··· Data shown

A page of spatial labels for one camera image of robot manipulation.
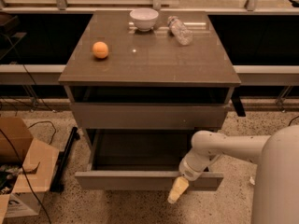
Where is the black cable left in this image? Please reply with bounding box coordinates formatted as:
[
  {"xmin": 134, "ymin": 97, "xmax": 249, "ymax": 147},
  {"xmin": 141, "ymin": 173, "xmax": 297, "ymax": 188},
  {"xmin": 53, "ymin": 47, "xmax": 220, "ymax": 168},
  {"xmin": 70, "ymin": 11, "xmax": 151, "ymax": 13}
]
[{"xmin": 0, "ymin": 31, "xmax": 58, "ymax": 224}]

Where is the grey top drawer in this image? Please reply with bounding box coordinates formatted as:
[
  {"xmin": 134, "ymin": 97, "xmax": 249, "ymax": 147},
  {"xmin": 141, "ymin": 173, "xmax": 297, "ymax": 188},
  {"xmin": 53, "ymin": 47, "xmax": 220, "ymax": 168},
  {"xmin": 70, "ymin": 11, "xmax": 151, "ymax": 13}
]
[{"xmin": 70, "ymin": 103, "xmax": 229, "ymax": 130}]

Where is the clear glass on floor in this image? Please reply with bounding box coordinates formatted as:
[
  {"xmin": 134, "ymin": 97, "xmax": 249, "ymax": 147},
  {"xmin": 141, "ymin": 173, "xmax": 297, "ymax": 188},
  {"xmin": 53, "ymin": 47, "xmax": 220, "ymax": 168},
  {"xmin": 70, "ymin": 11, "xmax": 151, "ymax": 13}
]
[{"xmin": 249, "ymin": 176, "xmax": 255, "ymax": 186}]

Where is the grey drawer cabinet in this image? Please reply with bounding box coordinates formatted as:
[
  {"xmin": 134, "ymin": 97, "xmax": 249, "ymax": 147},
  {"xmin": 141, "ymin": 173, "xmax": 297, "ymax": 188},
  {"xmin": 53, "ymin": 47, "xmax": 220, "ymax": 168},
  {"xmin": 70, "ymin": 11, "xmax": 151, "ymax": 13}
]
[{"xmin": 58, "ymin": 9, "xmax": 241, "ymax": 135}]

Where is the white gripper base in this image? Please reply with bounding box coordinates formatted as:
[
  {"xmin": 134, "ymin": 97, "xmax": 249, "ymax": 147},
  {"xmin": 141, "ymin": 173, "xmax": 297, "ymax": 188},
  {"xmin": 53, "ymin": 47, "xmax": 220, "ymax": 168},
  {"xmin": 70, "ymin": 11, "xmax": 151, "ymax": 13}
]
[{"xmin": 167, "ymin": 158, "xmax": 202, "ymax": 203}]

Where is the grey drawer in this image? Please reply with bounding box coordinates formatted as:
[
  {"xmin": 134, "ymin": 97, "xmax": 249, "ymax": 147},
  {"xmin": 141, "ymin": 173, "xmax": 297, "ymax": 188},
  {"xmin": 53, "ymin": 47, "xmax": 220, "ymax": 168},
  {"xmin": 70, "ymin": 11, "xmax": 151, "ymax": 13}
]
[
  {"xmin": 70, "ymin": 103, "xmax": 229, "ymax": 130},
  {"xmin": 74, "ymin": 129, "xmax": 224, "ymax": 192}
]

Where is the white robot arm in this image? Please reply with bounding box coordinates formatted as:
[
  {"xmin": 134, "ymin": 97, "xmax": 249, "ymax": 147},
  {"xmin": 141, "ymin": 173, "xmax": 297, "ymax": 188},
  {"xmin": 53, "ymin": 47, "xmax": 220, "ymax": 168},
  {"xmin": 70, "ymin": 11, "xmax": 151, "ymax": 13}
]
[{"xmin": 168, "ymin": 125, "xmax": 299, "ymax": 224}]

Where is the black metal bar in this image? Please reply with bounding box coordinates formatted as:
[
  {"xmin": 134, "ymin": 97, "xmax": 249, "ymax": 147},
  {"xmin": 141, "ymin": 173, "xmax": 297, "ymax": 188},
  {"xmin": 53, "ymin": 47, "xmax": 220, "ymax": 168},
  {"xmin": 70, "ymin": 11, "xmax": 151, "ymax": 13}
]
[{"xmin": 50, "ymin": 127, "xmax": 80, "ymax": 192}]

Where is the open cardboard box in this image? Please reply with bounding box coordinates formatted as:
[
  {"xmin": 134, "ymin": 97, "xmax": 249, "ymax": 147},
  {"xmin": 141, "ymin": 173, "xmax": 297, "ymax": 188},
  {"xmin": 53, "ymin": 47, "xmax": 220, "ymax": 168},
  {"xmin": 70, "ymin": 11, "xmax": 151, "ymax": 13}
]
[{"xmin": 0, "ymin": 117, "xmax": 59, "ymax": 224}]

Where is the clear plastic bottle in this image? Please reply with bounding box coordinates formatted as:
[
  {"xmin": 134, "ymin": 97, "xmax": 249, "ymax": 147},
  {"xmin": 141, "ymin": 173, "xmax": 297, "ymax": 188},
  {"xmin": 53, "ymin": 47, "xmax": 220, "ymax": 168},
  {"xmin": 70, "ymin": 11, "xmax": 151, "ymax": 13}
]
[{"xmin": 167, "ymin": 16, "xmax": 192, "ymax": 46}]

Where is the white ceramic bowl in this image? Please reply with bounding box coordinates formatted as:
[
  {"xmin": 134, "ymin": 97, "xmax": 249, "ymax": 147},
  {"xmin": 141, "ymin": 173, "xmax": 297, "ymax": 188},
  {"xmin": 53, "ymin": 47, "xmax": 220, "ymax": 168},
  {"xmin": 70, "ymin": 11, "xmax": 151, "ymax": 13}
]
[{"xmin": 130, "ymin": 8, "xmax": 159, "ymax": 32}]

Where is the black table leg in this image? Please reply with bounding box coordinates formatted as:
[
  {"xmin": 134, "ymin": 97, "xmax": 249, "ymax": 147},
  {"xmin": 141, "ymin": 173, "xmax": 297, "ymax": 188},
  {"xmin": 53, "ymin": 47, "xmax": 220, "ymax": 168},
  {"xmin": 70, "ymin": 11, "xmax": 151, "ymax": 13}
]
[{"xmin": 232, "ymin": 97, "xmax": 246, "ymax": 117}]

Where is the orange ball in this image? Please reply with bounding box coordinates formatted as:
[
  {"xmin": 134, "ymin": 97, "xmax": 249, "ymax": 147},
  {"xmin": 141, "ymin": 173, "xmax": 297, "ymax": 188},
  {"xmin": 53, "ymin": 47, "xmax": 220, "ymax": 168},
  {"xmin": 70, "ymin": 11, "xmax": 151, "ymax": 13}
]
[{"xmin": 93, "ymin": 42, "xmax": 108, "ymax": 59}]

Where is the dark object on shelf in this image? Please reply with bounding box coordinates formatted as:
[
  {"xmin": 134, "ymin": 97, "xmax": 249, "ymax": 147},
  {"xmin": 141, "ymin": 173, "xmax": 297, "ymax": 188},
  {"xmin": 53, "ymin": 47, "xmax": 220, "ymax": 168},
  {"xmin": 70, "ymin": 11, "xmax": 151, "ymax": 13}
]
[{"xmin": 0, "ymin": 12, "xmax": 20, "ymax": 35}]

······

Whenever a line in the entries holds the word "drawer", copy that line.

▸ Reply to the task
Where is the grey top drawer in this image? Please reply with bounding box coordinates formatted as:
Where is the grey drawer cabinet in this image? Please reply with bounding box coordinates formatted as:
Where is the grey drawer in this image? Please reply with bounding box coordinates formatted as:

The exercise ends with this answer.